Кафка ничего о них не знал, зато Гоголь неоднократно видел в Париже в квартирах друзей.
Гофман продолжал:
— Ужасы Тридцатилетней войны, нищету и голод Калло умел перевоплощать в удивительные рисунки, захватывающие, страшные, но и нежные, как дыхание. Многое в этих рисунках очень близко моему ощущению жизни, я даже выпустил книгу рассказов — среди них, кстати, и «Кавалер Глюк» — под названием «Фантазии в манере Калло».
— И все же никак не могу согласиться с вами в том, что касается времени, — сказал Гоголь. — У меня у самого сколько угодно небылиц: призраки, привидения, нечисть всякая. Но я не могу, да и не хочу, уклоняться от хода времени. Вот мы говорили о моей повести, о «Шинели». Там горькая правда увенчана в конце фантастическим ночным видением. А в другой истории, она называется «Портрет», все наоборот: там все начинается с невероятных происшествий, а потом разворачивается доподлинная жизнь. В лавке на Невском художник Чертков покупает на последние деньги старый, запылившийся портрет. С картины пронизывающим взглядом смотрит на него старик с каким-то беспокойным и даже злобным выражением лица. Художник вешает портрет в своей мастерской. Эти страшные, нестерпимые глаза не дают ему покоя, преследуют его. Ночью старик сходит с портрета, а наутро, когда хозяин приводит квартального, чтобы заставить Черткова уплатить квартирные деньги, из портретной рамы выпадает сверток золотых червонцев. Вот и встает перед нашим художником вопрос: либо снять на эти деньги приличную мастерскую и исступленно работать дальше, как требуют того талант и призвание, либо сделаться просто модным живописцем и жить в свое удовольствие. Дальнейшее нетрудно предвидеть: это история жизни художника, который поддается соблазнам и становится всего лишь богатым модным портретистом. Под конец разум его совсем помутился, желчь и безумная злоба проступали на лице его, когда он видел произведение, носившее печать таланта. Он растратил свои богатства, скупая все лучшее, что только производило художество; купивши картину дорогою ценой, осторожно приносил в свою комнату и с бешенством на нее кидался, рвал, изрезывал в куски…
— Все это, конечно, можно было изобразить и без фантастического начала, — заключил Гоголь. — Но мне хотелось именно из фантастического происшествия вывести картину доподлинной человеческой жизни.
Кафка еле слышно проговорил:
— Если после моей смерти произведения мои по злосчастному стечению обстоятельств уцелеют, люди и не вспомнят, что родился я в империи Габсбургов, а жил и умер в Чехословацкой республике. Услышат, наверно, лишь отголоски муки, неуверенности, отчаяния, что терзают человека на переломе эпох. Да еще — страх смерти, мой неизбывный страх.

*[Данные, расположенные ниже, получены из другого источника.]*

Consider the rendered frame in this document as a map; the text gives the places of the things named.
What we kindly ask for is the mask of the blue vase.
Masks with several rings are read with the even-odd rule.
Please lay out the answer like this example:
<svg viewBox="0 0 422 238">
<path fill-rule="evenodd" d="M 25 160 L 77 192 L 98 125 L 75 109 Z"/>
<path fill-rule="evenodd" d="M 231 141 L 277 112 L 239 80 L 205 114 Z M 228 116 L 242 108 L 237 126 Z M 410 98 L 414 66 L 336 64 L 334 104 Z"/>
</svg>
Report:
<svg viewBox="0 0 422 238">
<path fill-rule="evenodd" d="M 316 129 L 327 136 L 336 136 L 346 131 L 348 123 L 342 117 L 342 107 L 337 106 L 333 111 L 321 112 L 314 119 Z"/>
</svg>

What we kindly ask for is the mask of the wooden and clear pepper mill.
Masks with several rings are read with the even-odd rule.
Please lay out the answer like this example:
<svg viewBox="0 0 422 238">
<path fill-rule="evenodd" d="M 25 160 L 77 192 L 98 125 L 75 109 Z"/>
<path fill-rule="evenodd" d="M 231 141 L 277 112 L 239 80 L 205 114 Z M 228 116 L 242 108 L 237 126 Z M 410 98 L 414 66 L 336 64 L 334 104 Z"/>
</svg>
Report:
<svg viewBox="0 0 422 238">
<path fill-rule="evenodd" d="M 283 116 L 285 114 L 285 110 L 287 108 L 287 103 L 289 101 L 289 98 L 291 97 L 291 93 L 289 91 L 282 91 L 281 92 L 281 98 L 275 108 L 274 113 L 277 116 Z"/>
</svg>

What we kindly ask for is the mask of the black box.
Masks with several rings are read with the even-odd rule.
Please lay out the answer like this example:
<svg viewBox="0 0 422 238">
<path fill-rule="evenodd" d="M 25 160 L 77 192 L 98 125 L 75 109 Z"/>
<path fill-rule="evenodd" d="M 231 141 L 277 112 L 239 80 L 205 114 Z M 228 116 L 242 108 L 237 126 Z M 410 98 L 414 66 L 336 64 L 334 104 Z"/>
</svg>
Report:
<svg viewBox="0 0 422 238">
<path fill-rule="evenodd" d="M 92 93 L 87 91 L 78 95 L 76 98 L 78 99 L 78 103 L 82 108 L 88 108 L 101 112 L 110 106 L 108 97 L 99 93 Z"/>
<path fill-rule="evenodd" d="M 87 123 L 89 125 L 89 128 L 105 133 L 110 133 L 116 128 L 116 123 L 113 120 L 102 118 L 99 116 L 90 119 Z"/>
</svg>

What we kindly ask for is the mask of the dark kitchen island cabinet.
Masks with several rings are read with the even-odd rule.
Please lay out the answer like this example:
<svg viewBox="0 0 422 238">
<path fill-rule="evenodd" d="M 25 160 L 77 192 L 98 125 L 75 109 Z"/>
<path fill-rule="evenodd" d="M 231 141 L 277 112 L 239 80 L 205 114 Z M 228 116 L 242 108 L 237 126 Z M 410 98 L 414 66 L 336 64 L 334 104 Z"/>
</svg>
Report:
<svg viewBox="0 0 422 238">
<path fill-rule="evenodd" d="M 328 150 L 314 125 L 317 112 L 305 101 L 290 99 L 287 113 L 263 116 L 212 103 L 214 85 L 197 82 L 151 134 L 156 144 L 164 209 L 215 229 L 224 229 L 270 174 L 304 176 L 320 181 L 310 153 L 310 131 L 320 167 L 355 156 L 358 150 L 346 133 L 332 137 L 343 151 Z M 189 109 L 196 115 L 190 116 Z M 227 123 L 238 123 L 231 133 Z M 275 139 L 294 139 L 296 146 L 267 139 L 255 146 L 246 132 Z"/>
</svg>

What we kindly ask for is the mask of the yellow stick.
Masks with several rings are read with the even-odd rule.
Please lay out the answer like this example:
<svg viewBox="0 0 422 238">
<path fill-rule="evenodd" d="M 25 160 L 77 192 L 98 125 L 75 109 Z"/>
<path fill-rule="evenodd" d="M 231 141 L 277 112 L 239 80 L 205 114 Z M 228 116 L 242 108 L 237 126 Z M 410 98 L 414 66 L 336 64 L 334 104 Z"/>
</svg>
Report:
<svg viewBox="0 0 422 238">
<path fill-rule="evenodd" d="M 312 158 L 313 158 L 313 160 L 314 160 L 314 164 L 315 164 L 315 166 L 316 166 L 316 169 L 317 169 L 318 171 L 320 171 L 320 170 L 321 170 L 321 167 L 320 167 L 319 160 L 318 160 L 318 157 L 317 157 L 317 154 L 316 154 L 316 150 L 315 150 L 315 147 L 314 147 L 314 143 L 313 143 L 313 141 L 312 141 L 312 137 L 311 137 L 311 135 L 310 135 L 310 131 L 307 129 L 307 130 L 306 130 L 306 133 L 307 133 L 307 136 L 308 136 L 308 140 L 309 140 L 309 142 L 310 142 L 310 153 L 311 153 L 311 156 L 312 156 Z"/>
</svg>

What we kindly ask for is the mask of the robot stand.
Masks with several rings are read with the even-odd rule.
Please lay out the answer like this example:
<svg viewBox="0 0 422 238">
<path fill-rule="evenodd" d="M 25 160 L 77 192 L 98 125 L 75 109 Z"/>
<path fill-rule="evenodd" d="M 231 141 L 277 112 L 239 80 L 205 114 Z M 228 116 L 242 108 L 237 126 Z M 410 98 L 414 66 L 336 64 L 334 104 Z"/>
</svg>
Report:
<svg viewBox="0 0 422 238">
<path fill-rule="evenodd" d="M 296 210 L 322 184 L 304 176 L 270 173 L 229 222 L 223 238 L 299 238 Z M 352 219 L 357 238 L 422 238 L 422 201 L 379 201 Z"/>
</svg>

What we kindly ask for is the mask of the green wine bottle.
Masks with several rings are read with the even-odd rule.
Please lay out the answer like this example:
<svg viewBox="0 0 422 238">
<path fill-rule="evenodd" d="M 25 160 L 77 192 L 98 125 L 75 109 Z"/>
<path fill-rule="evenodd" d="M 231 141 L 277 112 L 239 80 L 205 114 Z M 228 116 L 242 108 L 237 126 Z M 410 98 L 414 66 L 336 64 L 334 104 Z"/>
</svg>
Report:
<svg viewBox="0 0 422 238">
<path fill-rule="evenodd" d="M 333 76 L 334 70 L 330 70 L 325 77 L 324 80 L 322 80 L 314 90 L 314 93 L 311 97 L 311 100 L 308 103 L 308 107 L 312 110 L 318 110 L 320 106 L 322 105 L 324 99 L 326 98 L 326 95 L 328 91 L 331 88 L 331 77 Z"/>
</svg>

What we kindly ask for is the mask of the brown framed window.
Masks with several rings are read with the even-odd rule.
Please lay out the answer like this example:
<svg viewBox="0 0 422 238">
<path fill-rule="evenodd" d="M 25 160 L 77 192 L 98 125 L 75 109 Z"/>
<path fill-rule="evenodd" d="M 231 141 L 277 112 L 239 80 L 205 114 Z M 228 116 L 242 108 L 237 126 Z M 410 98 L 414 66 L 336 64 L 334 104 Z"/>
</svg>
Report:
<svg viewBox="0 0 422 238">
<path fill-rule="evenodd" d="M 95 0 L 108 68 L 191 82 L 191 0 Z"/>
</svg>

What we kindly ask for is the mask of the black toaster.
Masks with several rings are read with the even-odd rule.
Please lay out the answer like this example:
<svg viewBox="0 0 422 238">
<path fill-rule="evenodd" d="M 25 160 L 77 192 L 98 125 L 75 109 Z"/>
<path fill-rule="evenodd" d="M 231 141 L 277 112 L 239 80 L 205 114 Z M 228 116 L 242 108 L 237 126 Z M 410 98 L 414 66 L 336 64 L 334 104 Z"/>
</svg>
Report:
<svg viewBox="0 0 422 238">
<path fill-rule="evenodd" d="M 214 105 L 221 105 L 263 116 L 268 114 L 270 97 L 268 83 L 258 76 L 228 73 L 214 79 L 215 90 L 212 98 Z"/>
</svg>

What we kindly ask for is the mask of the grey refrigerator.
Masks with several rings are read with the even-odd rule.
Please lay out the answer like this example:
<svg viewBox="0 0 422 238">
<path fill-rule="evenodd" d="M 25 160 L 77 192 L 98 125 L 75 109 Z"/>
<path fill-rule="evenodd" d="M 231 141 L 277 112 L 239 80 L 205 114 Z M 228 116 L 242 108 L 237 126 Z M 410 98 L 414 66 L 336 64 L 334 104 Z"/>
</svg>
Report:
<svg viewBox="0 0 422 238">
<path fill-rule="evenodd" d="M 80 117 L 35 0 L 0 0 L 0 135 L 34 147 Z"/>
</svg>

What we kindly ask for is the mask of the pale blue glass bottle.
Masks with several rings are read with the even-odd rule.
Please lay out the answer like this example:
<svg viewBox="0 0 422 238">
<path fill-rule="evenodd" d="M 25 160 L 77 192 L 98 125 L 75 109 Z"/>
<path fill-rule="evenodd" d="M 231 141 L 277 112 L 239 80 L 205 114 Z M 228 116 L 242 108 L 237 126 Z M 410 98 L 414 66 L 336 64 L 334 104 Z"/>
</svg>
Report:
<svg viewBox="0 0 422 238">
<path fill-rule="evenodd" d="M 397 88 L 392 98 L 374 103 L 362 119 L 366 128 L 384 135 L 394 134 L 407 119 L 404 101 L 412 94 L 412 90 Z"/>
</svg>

— Близость смерти не помешала мне до последней минуты бороться с моим врагом, с министром внутренних дел, — заметил Гофман. — Кстати, дорогой Гоголь, возвращаясь к разговору о явном и воображаемом: в моем мире не только сны и фантазии многое значат, но и предчувствия, и надежды, и страхи. Ведь иной раз художнику удается провидеть то, что в жизни осуществляется лишь столетие спустя.
На сей раз громко, обращаясь к собеседникам, Кафка сказал:
— Меня упрекнут, что мир мой безысходен. Но если сама жизнь кажется мне безысходной, разве не вправе я показывать ее такой, какой ее вижу?